Professionalmente? Il mercato inglese genera molti più soldi, conseguentemente esistono budget marketing più alti che permettono di fare molte più cose a livello di comunicazione. La stampa inglese è decisamente molto pragmatica e, assieme a quella francese, forse la più severa a livello di voti. Come in Italia esistono giornalisti con i quali si va più o meno d’accordo, ma l’importante è comunque mantenere il focus nel dare il miglior servizio possibile al giornalista. Questa è una cosa che viene molto apprezzata (la società inglese è decisamente basata sulla meritocrazia e questo lo si vede piuttosto in fretta quando si vive qui).
Per farti un esempio ci ho messo un anno a ottenere la prima copertina su PC Gamer e la competizione è molto agguerrita. Questo di fatto è molto stimolante in quanto ti porta a cercare sempre nuove idee per articoli che vanno oltre le canoniche preview e review. Il rovescio della medaglia è che va tutto pianificato in anticipo (o perlomeno si cerca di farlo) sia con gli sviluppatori che con i giornalisti per riuscire a incastrare il tutto.

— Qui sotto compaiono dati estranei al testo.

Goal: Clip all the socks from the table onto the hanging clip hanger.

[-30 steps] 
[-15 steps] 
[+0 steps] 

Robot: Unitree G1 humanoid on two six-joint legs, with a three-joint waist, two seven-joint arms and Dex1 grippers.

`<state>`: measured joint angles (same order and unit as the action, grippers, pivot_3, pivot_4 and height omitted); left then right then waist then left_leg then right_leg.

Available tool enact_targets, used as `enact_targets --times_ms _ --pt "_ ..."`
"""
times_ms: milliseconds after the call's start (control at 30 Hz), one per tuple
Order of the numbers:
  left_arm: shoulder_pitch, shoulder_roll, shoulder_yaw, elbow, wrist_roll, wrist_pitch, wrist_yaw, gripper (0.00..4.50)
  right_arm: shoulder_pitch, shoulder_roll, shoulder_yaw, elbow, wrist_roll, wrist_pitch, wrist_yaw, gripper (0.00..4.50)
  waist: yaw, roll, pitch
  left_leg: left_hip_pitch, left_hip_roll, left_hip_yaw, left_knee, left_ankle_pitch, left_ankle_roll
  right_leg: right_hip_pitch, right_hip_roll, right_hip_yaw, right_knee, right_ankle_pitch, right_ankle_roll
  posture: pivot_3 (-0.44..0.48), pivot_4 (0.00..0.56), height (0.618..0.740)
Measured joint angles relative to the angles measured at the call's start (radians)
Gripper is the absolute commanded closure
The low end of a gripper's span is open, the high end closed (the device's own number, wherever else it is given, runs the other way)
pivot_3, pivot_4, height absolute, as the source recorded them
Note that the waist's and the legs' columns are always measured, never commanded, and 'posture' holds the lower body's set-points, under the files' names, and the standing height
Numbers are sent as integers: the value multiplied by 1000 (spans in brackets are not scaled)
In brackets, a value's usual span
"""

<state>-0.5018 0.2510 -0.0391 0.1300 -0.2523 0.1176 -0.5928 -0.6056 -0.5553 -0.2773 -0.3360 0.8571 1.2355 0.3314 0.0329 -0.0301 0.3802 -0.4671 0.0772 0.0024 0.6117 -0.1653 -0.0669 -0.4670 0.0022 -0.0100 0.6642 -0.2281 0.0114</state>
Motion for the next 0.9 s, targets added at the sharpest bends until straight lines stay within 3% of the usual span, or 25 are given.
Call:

GameSushi: Veniamo quindi al tuo passato più recente, ovvero Ubisoft: come ti si è presentata l'occasione e come ti sei trovato a operare per la prima volta all'interno di un grande publisher?
Sono stato contattato da un’agenzia di headhunter che voleva proporre il mio CV a un potenziale cliente e solo dopo ho scoperto che era Ubisoft. Il curriculum è piaciuto e dopo due colloqui mi è stato offerto il posto di PR manager per la stampa specializzata inglese. Inizialmente ero un po’ spaventato, nonostante abbia lavorato tramite Pulsar con tutti i maggior interlocutori del mercato dal 1997 al 2006, ma entrare in un publisher come Ubisoft era un’altra cosa che volevo intensamente provare. Il reparto di comunicazione di Ubisoft UK mi ha accolto a braccia aperte e ho anche addirittura ritrovato ex colleghi di altri publisher francesi che ora sono i miei referenti a livello EMEA.